Our lesson from 1 Kings involves the greatest prophet in Biblical history, Elijah, a person described by Israel’s idolatrous king Ahab as the “troubler of Israel.” (1 Kings 18:17) As we join the narrative, God has just used Elijah to bring a thunderous confirmation of God’s sovereignty and faithfulness in a contest between Elijah and 450 prophets of Baal, the Canaanite fertility deities favored by King Ahab’s wife Jezebel and countenanced by the king. All the false prophets of Baal had been killed.

In the wake of this victory of God, Elijah might have been ecstatic with joy. And he was for a while. He bowed in thankfulness to God, pronouncing that now God was sending rain to the thirsty land. For a prophet who had faithfully declared God’s call to God’s people to stop limping along as they tried leaning on different gods, this was vindication.

But Queen Jezebel was unbowed.
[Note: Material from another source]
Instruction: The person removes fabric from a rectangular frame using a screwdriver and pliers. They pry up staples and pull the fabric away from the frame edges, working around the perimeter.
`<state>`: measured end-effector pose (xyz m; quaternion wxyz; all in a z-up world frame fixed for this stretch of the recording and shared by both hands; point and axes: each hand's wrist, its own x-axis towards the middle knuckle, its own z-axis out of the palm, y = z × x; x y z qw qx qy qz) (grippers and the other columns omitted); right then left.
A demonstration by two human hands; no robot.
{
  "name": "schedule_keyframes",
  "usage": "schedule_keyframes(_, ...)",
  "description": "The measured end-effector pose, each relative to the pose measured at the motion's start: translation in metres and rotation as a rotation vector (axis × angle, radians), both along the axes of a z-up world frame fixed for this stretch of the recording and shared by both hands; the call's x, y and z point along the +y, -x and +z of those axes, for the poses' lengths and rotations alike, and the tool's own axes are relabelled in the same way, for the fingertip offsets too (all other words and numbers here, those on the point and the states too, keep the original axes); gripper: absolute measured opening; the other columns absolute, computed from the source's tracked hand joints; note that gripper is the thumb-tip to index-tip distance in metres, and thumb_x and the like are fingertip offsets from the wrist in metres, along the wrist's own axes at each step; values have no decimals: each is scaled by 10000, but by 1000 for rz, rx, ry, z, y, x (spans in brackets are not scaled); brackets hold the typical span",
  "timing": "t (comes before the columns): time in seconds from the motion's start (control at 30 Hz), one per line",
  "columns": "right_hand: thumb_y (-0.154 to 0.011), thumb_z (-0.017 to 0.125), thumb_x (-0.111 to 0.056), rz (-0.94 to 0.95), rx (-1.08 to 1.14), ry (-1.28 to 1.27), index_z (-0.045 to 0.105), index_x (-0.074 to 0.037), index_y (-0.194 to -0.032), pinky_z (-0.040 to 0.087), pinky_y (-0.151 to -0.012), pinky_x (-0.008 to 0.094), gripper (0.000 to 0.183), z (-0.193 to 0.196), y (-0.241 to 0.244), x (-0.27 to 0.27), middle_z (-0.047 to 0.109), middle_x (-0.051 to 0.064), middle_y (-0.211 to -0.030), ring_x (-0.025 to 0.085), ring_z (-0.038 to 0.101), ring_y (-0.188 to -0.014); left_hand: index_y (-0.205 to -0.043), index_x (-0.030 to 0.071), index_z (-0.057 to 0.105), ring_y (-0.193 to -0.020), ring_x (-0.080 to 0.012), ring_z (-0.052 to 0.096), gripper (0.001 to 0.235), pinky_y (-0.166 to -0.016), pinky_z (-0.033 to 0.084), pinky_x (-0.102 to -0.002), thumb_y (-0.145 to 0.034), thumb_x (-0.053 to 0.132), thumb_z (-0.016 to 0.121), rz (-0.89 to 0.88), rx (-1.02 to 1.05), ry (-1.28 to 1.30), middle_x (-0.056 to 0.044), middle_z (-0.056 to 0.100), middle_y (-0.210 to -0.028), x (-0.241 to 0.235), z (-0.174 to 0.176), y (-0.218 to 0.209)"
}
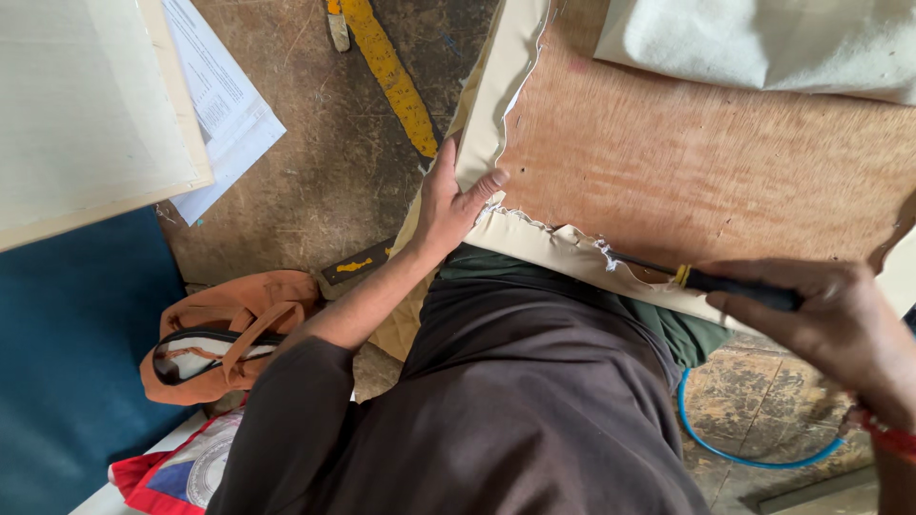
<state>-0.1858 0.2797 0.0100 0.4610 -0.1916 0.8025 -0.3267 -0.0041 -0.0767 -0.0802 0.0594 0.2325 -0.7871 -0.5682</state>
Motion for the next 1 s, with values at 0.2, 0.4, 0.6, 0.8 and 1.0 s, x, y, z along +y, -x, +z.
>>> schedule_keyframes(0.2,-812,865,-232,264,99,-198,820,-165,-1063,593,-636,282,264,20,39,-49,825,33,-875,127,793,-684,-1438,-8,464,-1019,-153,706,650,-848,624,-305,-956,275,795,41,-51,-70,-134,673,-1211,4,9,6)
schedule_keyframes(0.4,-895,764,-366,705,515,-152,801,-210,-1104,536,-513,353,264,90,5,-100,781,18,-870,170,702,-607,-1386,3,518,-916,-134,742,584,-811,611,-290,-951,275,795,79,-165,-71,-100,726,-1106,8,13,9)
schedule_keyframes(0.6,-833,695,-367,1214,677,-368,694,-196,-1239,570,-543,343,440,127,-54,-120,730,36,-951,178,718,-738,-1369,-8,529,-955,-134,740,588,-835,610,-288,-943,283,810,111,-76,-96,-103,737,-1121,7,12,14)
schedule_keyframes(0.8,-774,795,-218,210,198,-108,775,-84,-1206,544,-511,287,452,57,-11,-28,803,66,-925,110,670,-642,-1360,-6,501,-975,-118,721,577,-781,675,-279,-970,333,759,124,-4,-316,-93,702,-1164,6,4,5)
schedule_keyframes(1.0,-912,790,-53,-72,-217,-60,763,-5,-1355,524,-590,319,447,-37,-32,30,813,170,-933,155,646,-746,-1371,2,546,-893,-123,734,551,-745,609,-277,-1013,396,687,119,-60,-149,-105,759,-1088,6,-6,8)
After Ahab tells her of all the dead prophets of Baal at Mount Carmel and how the Baals had failed to produce rain but God did, she sends a messenger to Elijah. She will ask all the baals to kill her, she says, if, by the next day, Elijah isn’t a dead man. Now Elijah might have sent the messenger back to Jezebel to tell her, “You’re bluffing. If you think you can get away with killing me right now, you wouldn’t have sent a messenger, but an assassin.”

That’s not what Elijah does. Instead, he became “afraid and ran for his life.” (1 Kings 19:3) He ran a distance of more than seventy miles, from Mount Carmel in the north to Beersheba, a place at the southern edge of Judah, way outside of the land ruled by Ahab. He should have felt safe. Instead, he goes out into the desert and finds a broom tree. There, Elijah asks God to kill him off, “I have had enough, Lord.” And then, referring to his ancient Israelite forebears, dead and gone, tells God, “Take my life; I am no better than my ancestors.” (1 Kings 19:4)
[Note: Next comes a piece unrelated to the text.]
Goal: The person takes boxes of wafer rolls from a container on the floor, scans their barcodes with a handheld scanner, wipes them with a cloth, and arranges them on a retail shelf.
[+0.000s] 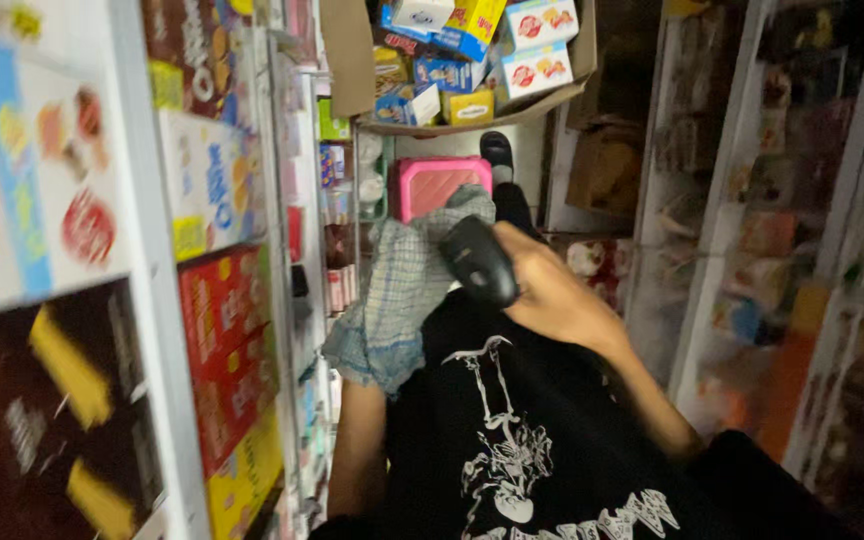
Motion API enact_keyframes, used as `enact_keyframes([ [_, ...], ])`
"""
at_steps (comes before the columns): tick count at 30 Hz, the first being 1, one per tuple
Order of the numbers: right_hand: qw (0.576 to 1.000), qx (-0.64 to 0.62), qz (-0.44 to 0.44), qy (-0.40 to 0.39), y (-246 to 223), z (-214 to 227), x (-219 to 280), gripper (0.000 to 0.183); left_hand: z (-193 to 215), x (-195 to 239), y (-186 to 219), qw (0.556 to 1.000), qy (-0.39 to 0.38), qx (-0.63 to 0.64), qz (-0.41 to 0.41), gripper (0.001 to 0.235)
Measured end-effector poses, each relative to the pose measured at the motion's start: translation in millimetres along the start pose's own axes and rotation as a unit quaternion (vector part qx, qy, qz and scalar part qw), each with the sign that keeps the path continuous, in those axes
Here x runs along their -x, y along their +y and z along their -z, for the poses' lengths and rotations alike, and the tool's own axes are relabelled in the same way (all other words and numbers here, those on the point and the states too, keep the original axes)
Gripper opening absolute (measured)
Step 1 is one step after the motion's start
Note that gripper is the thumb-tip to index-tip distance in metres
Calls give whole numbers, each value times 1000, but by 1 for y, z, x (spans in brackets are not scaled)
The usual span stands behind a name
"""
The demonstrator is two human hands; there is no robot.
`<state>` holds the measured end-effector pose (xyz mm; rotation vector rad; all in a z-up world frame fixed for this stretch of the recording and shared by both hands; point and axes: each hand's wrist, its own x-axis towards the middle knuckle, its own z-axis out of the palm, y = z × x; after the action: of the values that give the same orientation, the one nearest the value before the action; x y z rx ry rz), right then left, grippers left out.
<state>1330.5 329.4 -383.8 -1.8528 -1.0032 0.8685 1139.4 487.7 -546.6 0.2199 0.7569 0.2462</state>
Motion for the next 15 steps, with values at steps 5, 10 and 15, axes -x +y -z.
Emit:
enact_keyframes([
  [5, 994, 9, 11, -105, 35, 82, -77, 34, -99, -93, -26, 999, 29, 21, -23, 48],
  [10, 990, -38, 53, -127, 85, 162, -147, 40, -195, -162, -38, 999, 7, -13, -35, 47],
  [15, 941, -296, -157, -40, 177, 186, -242, 17, -244, -211, -5, 994, 12, -45, -98, 46],
])
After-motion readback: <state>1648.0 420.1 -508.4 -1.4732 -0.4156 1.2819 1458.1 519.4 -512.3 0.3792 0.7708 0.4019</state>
What on earth is going on with Elijah? Many students of the Bible think it was this: While being pressed hard by Ahab and Jezebel in the run-up to the contest at Mount Carmel, Elijah had been desperate enough and dependent enough on God to pray about everything. But when the victory came, Elijah was lulled into thinking that all would be well, that Ahab and Jezebel would be chastened and repent, turning to God. He thought that his faith rather than the God in Whom he reposed his faith, had on the day! The most dangerous time for us a Christians comes when God answers our prayers with a yes and we begin to think our blessings came not from God, but from our own effort or virtue. That’s the moment when the devil, the world, and our sinful selves snap the trap. When we face an insurmountable problem with the false notion that life depends not on what God does for us, but what we do for ourselves, we are in trouble. So, when Jezebel threatened Elijah, now thinking that everything depended on him, he ran.
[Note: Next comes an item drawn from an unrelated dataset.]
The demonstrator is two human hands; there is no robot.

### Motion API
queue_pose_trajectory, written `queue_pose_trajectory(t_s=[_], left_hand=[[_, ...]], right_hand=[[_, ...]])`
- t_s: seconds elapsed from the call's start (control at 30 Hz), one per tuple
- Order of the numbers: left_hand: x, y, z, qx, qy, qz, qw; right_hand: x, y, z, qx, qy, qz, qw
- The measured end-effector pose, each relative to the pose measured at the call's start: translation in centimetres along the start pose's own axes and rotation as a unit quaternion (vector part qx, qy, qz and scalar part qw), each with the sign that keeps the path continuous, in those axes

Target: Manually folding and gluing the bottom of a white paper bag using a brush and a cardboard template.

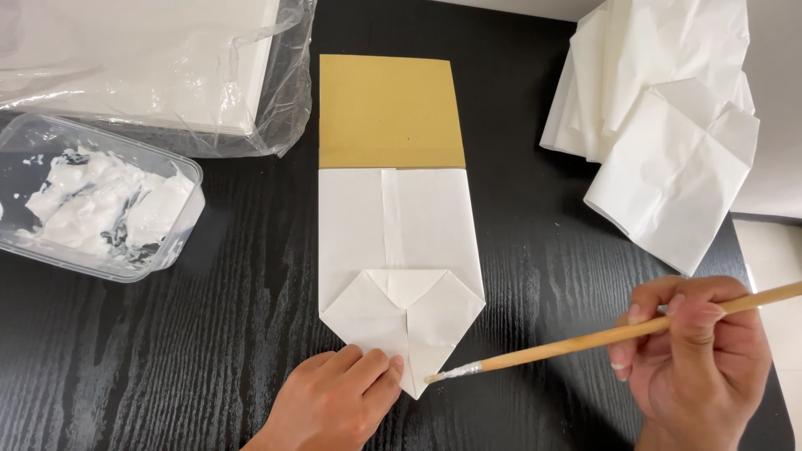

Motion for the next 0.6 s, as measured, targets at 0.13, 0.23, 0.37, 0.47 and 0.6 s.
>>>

Life had become too much for Elijah. Have you been there? Have you ever been in such a tight spot that you couldn’t see a way out? Elijah was so despondent that he asked God to take his life. When you think about it, this is one of the funniest places in all the Bible as we read further along in 1 Kings. God’s answer to Elijah’s prayer was, “No.” Elijah is one of two people in the Old Testament who, we’re told, never died, but were simply taken to heaven with God. Elijah’s story reminds us that “No” is one of the answers God may give to our prayers. 

But there’s a more important point to be garnered from our lesson. After falling asleep under that broom tree, Elijah is touched by an angel who tells him to, “Get up and eat.” At first, we don’t know who this angel is. But then we’re told in verse 7: “The angel of the Lord came back a second time and touched him and said, ‘Get up and eat, for the journey is too much for you.’” In the Old Testament, the term angel of the Lord is used as another name for the Lord, Yahweh. God came to Elijah to tell him feed on His Word and His grace because the journey that lay ahead of him was more than Elijah could possibly handle on his own.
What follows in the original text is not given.